**Exercise:** In the material below, which lines hold the word "axis"? Pick each one out.

**Task input:**
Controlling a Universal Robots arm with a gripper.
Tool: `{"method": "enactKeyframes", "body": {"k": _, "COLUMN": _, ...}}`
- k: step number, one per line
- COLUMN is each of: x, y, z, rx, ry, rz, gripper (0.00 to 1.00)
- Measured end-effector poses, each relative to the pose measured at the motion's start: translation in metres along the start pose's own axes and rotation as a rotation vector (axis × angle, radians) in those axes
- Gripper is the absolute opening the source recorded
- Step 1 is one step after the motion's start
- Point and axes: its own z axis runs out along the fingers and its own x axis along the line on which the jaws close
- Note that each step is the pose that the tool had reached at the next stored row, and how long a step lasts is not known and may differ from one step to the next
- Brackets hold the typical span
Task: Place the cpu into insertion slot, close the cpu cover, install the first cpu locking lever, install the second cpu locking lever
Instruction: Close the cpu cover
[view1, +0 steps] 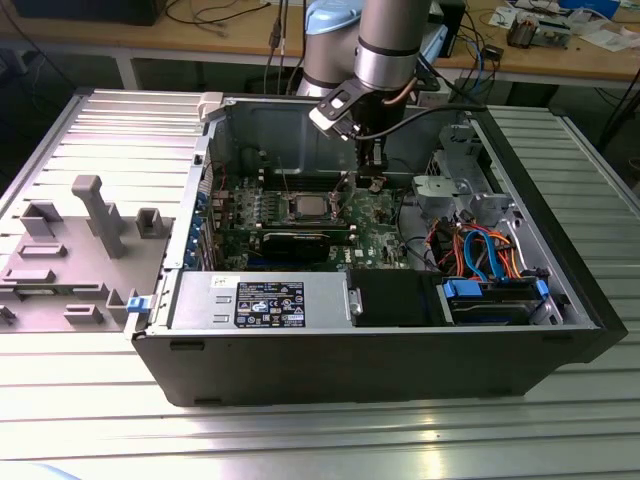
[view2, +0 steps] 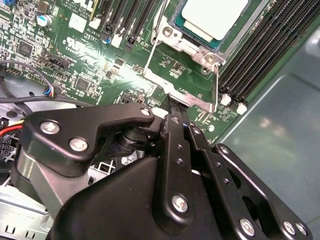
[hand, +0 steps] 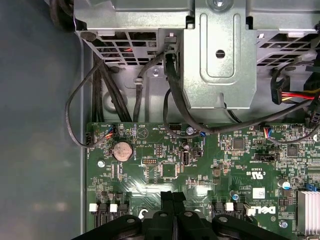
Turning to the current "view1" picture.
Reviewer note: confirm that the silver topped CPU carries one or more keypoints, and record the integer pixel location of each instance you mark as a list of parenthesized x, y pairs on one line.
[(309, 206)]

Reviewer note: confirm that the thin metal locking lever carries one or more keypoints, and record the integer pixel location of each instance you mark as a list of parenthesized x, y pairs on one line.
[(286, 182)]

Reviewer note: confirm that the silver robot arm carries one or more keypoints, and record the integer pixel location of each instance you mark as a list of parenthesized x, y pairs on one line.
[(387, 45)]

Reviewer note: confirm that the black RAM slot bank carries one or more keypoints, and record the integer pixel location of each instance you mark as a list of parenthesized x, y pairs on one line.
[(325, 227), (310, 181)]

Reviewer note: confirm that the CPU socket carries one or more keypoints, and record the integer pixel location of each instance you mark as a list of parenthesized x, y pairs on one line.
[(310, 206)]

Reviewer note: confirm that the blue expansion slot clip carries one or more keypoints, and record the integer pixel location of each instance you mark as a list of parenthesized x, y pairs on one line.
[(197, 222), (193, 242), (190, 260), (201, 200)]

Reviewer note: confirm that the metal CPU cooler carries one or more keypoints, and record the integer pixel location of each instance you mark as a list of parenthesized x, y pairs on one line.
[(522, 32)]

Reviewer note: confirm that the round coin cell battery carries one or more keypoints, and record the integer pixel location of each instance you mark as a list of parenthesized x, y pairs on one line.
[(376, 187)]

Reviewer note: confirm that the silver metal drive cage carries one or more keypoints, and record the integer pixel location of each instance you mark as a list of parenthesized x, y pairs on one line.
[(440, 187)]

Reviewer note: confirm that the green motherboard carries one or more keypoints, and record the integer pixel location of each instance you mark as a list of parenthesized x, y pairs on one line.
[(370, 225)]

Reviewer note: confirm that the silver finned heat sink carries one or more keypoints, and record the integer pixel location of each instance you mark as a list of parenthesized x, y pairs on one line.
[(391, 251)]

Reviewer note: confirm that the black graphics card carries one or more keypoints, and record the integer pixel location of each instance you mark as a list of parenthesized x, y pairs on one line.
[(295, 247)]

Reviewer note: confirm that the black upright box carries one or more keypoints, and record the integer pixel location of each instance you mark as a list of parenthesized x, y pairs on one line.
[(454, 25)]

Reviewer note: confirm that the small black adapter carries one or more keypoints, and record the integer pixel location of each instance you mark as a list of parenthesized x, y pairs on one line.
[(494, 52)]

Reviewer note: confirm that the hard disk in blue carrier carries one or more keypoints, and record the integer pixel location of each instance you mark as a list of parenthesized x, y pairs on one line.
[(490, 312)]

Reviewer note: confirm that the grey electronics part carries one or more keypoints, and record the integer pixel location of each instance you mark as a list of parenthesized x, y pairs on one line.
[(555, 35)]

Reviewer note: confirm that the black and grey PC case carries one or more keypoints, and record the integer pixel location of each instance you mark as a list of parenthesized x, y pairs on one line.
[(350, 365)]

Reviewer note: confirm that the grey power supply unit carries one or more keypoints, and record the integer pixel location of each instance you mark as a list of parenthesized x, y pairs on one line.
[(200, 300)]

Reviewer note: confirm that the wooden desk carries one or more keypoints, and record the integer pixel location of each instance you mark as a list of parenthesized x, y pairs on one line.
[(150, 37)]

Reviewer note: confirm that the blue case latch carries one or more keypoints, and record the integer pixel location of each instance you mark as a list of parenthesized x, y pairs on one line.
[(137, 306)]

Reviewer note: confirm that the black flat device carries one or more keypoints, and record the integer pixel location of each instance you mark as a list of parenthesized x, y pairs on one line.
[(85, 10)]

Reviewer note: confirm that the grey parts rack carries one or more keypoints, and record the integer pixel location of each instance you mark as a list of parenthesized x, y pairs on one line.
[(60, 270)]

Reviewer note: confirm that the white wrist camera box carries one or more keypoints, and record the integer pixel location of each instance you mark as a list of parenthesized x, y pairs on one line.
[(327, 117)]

...

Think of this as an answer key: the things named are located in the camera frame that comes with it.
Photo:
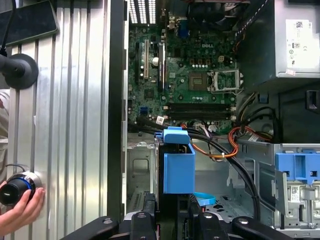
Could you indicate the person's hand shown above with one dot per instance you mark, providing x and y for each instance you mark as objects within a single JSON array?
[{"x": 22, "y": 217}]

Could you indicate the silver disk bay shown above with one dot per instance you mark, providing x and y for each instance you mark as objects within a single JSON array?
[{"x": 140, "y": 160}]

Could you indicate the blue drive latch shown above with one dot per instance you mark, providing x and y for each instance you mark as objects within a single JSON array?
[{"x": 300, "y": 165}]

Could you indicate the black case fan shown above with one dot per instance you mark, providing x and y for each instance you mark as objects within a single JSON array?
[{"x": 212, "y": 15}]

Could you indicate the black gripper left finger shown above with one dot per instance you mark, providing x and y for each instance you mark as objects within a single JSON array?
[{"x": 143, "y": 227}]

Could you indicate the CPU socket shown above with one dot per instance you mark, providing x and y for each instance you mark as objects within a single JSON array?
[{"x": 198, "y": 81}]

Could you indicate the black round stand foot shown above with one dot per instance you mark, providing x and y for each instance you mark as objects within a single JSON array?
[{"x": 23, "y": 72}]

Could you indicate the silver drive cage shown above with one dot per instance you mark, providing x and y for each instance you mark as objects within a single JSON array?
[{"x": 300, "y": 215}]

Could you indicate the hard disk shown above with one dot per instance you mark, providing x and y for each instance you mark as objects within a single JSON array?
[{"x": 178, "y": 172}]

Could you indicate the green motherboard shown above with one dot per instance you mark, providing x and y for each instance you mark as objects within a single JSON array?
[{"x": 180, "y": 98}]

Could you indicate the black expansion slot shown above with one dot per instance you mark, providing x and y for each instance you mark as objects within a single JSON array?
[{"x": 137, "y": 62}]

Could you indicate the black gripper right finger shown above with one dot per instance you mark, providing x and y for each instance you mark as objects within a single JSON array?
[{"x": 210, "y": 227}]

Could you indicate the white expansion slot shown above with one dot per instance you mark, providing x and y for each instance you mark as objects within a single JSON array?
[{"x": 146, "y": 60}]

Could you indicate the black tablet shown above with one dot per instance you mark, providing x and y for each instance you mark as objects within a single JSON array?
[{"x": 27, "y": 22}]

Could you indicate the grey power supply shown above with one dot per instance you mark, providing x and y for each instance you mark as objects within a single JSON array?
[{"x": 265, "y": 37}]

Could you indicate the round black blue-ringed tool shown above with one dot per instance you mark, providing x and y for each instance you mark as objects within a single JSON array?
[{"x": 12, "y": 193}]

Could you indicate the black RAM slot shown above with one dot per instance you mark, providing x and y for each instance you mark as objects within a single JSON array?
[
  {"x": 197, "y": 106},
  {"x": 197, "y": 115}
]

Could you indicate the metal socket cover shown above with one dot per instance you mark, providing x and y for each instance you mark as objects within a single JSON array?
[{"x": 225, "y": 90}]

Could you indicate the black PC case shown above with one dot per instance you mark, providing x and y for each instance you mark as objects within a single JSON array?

--

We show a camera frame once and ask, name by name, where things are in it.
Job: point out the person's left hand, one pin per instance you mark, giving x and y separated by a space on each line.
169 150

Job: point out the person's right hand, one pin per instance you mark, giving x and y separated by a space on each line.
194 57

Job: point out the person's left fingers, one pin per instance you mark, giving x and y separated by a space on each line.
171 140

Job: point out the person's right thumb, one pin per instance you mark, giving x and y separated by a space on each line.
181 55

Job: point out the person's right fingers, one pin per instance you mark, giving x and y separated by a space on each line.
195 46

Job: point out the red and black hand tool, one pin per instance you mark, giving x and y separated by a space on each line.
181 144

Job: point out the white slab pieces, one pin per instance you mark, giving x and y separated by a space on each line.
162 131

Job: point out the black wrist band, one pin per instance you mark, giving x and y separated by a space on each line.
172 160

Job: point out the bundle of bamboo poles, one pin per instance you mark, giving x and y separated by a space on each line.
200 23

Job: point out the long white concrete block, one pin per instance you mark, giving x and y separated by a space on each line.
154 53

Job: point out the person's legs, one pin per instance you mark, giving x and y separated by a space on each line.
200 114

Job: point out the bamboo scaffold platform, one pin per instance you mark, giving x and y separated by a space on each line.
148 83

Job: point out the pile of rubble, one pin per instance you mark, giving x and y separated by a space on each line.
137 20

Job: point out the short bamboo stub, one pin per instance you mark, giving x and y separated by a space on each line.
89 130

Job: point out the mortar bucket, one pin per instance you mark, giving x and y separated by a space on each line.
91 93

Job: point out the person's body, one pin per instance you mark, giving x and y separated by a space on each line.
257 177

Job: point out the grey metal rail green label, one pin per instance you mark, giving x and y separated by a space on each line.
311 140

**Answer to the problem:**
- Measured end-effector poses, each relative to the pose measured at the motion's start: translation in metres along the start pose's own axes and rotation as a rotation vector (axis × angle, radians) in those axes
- Point and axes: its own z axis runs out along the fingers and its own x axis along the line on which the jaws close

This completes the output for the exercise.